BIOVIA provides insight into druggability and intelligence on investigational drugs by providing access to one of the world’s leading collections of bioactivity data.
MDDR
Understand the competitive space for biologically active molecules and develop structure-activity relationships (SARs) using one of the most authoritative and current collections of bioactivity findings for newly launched or developmental drugs. MDDR is an electronic version of the Drug Data Report publication and is jointly produced by BIOVIA and Clarivate Analytics (España) SAU.
Following criteria is a guide for MDDR products selection:
- New products in drug substance patents with biological results, preferably from companies or relevant drug discovery universities and research centers.
- New products in journal articles or conference abstracts, preferably with good preclinical data or, alternatively, other novelty such as:
- New chemical scaffold for specific biological activity
- New mechanism or mechanism with very few data available in the literature.
- New therapeutic strategy.
- New therapeutic indication.
- New code, from a company
First time Launched products are included as well.
Terms for mechanism of action indexation, when related with genes and protein targets, are based on UniProt® nomenclature.
Toxicity
Anticipate adverse effects based upon chemical structure and link structure with metabolism information in the largest structure-searchable compendium of compounds with reported in vivo and in vitro toxic properties. Toxicity database includes Registry of Toxic Effects of Chemical Substances (RTECS®) database that is updated quarterly. Six categories of data types are covered:
- Acute Toxicity
- Mutagenicity
- Skin/Eye Irritation
- Tumorigenicity
- Reproductive Effects
- Other Multiple Doses
In addition, the following data sources (no further updates) are included in the Toxicity database.

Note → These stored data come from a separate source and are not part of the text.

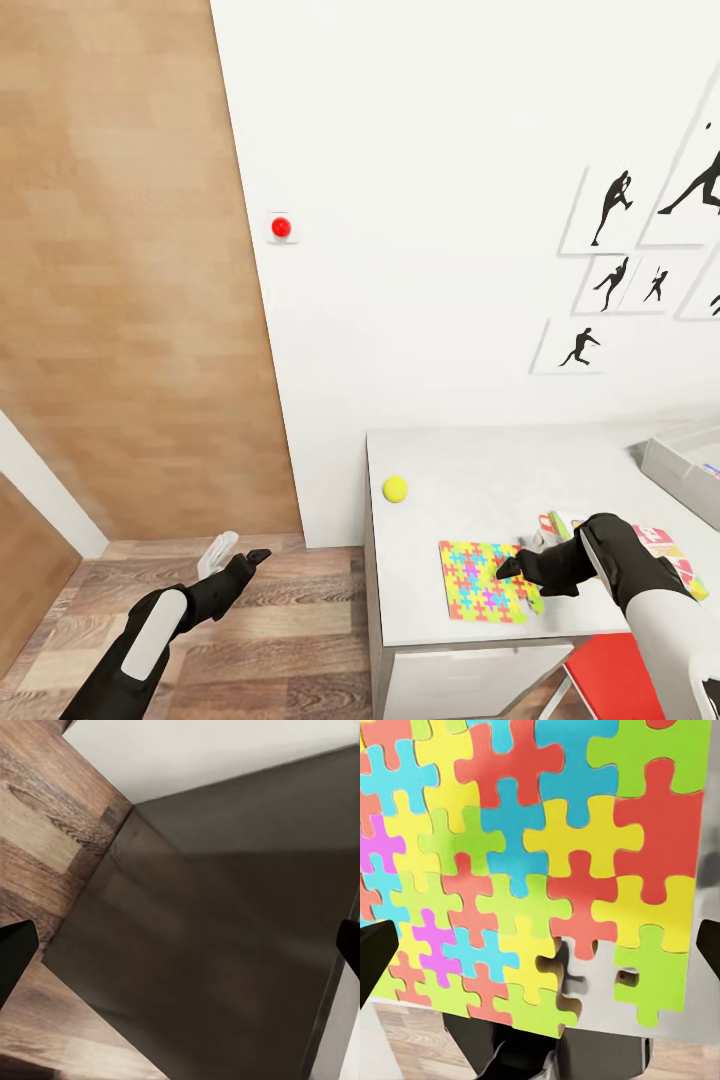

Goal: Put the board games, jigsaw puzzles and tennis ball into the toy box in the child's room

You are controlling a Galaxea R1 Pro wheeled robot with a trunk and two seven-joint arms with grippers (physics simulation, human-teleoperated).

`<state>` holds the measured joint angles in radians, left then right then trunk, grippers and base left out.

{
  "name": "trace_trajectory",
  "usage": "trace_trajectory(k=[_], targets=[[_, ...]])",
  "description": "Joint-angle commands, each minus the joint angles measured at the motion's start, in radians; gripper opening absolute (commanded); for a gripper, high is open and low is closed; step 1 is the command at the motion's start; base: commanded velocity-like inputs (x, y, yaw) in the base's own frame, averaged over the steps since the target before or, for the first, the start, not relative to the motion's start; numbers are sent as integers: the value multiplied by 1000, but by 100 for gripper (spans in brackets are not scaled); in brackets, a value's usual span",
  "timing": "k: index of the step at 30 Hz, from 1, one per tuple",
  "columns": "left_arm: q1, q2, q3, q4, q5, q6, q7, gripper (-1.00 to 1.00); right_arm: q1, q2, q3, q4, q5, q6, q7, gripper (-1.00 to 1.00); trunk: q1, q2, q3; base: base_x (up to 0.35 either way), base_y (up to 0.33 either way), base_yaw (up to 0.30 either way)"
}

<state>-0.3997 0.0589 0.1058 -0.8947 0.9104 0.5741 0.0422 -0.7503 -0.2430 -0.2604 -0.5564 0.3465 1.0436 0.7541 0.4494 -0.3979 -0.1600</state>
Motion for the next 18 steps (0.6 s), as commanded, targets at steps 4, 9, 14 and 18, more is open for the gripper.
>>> trace_trajectory(k=[4,9,14,18], targets=[[-1,0,2,-1,8,6,4,100,-2,1,-7,0,10,4,9,100,1,-2,-2,0,0,1],[-1,0,2,-1,8,6,4,100,-3,1,-8,-1,9,4,10,100,1,-2,-2,0,0,41],[-1,0,2,-1,8,6,4,100,-5,1,-9,-3,9,4,10,100,1,-2,-2,0,0,153],[-1,-1,2,-1,8,6,4,100,-6,0,-9,-4,9,4,10,100,1,-2,-2,0,0,228]])
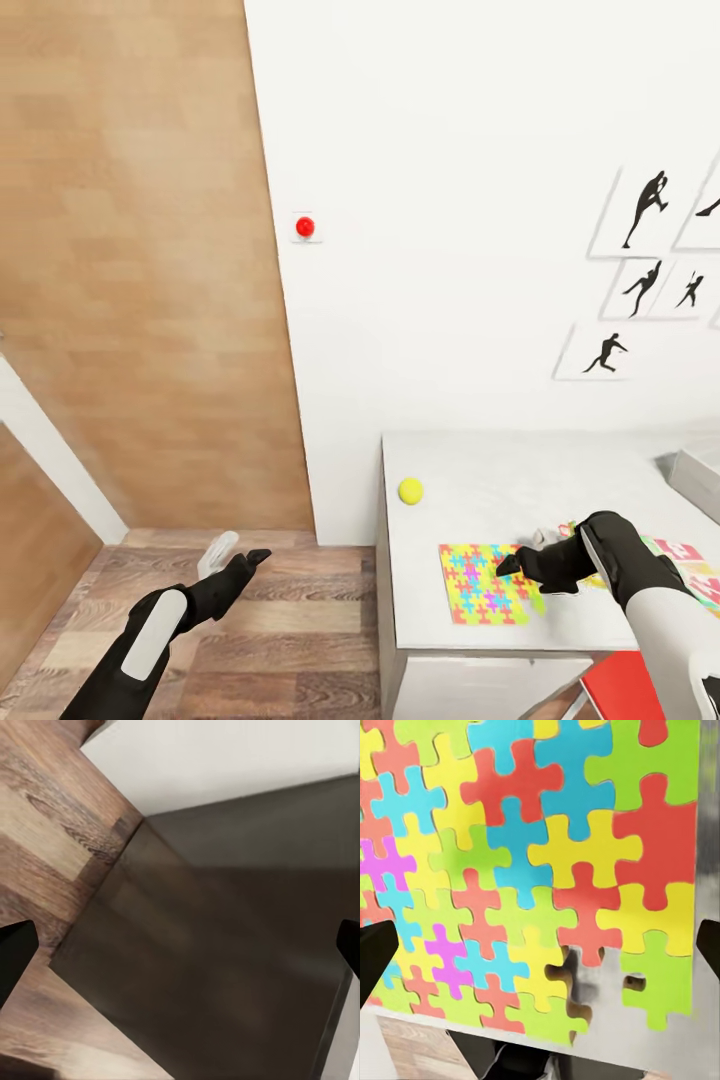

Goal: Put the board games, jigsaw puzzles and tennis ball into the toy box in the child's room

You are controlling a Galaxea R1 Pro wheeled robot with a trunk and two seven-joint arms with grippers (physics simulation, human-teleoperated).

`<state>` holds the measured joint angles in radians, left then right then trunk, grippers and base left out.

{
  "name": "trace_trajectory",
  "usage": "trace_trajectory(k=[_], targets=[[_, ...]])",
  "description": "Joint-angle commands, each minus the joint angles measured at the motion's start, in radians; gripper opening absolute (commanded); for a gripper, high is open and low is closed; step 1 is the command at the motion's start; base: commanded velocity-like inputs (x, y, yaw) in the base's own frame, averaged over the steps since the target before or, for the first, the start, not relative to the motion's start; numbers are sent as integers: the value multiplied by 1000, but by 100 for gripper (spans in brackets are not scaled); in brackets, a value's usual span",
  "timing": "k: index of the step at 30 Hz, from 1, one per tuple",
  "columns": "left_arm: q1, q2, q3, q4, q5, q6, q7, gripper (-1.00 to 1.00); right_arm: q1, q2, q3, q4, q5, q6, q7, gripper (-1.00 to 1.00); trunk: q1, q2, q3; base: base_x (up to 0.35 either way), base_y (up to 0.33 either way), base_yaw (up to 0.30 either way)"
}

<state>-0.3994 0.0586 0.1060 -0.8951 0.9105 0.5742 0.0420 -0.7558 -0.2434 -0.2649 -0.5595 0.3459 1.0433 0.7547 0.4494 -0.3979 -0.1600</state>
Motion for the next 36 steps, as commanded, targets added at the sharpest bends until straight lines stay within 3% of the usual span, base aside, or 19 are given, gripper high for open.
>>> trace_trajectory(k=[1,13,36], targets=[[-1,0,1,-1,8,6,4,100,-1,0,-5,-2,10,4,9,100,1,-2,-2,0,0,245],[-1,0,1,-1,8,6,4,100,-2,-1,-5,-4,10,4,10,100,1,-2,-2,0,0,223],[-1,1,1,-1,8,5,4,100,-2,-3,-5,-6,10,4,11,100,1,-2,-2,0,3,37]])
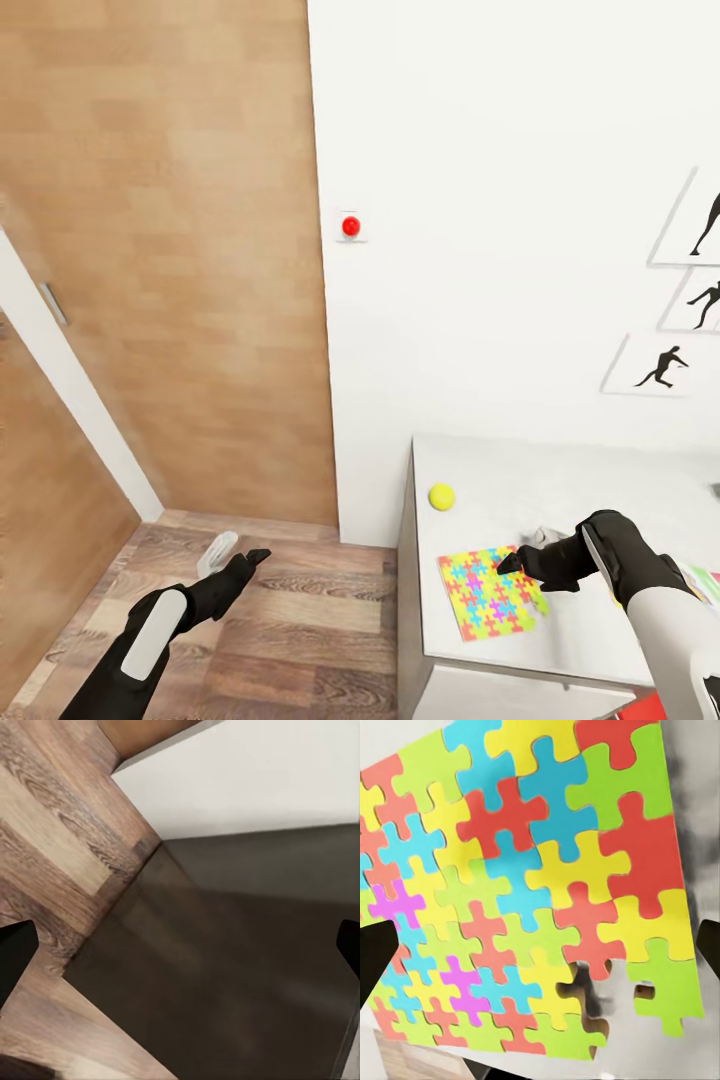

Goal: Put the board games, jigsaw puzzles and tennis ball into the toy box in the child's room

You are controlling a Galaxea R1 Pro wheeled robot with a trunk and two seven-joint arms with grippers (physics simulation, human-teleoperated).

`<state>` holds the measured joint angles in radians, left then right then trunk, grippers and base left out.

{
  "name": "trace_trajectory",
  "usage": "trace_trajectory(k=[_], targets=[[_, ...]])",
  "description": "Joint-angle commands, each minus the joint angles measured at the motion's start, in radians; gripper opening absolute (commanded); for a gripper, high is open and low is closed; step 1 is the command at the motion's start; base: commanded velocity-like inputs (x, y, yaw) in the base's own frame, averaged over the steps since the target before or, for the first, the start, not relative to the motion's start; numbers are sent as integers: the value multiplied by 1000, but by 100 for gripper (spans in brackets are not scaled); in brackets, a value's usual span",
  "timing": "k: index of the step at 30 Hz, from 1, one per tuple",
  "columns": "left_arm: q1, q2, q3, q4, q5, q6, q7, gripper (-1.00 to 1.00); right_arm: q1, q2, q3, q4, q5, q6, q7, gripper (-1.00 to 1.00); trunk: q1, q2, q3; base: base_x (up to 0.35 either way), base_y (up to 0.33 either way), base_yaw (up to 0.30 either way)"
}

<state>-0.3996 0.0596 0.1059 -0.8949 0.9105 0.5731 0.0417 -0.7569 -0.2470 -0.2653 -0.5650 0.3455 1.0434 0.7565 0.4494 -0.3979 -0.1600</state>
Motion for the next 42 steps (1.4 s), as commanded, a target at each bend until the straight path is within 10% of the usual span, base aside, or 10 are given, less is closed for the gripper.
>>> trace_trajectory(k=[1,42], targets=[[-1,0,1,-1,9,6,4,100,-1,1,-5,-1,10,4,9,100,1,-2,-2,0,68,107],[-1,-1,1,-1,12,7,4,100,-2,-3,-5,-1,10,4,7,100,1,-2,5,-22,54,88]])
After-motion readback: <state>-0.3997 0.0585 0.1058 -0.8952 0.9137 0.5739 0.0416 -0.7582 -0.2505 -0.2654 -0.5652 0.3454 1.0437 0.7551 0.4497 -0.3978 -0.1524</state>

- Chemical Carcinogenesis Research Information System (CCRIS), produced by the National Cancer Institute (NCI) ; Ref. 1938-2006
- Genetic Toxicity (GENE-TOX), produced by the U.S. Environmental Protection Agency (EPA) ; Ref. 1952-1987
- Genotoxicity, produced by genetic toxicity testing program of the US National Toxicology Program (NTP) ; Ref. 1983-1996
- Additional Carcinogenicity, Hepatotoxicity abstracted from scientific literature by MDL (now Dassault Systèmes BIOVIA) :
- BIOVIA Carcinogenicity; Ref. 2000
- BIOVIA Hepatotoxicity; Ref. 1999
RTECS
Registry of Toxic Effects of Chemical Substances (RTECS®) was built and maintained by the National Institute of Occupational Safety and Health (NIOSH) from 1971 through January 2001. Dassault Systèmes BIOVIA continues the production of the RTECS file using the same data selection criteria and rules established by NIOSH. BIOVIA distributes quarterly updates to licensees of the RTECS database under the terms of the License and Distribution Agreement entered into on October 29, 2001 between MDL (now Dassault Systèmes BIOVIA) and the United States Public Health Service within the Department of Health and Human Services. RTECS is a comprehensive collection of basic toxicity information for over 190,000 chemical substances from pharmaceuticals to foodstuffs.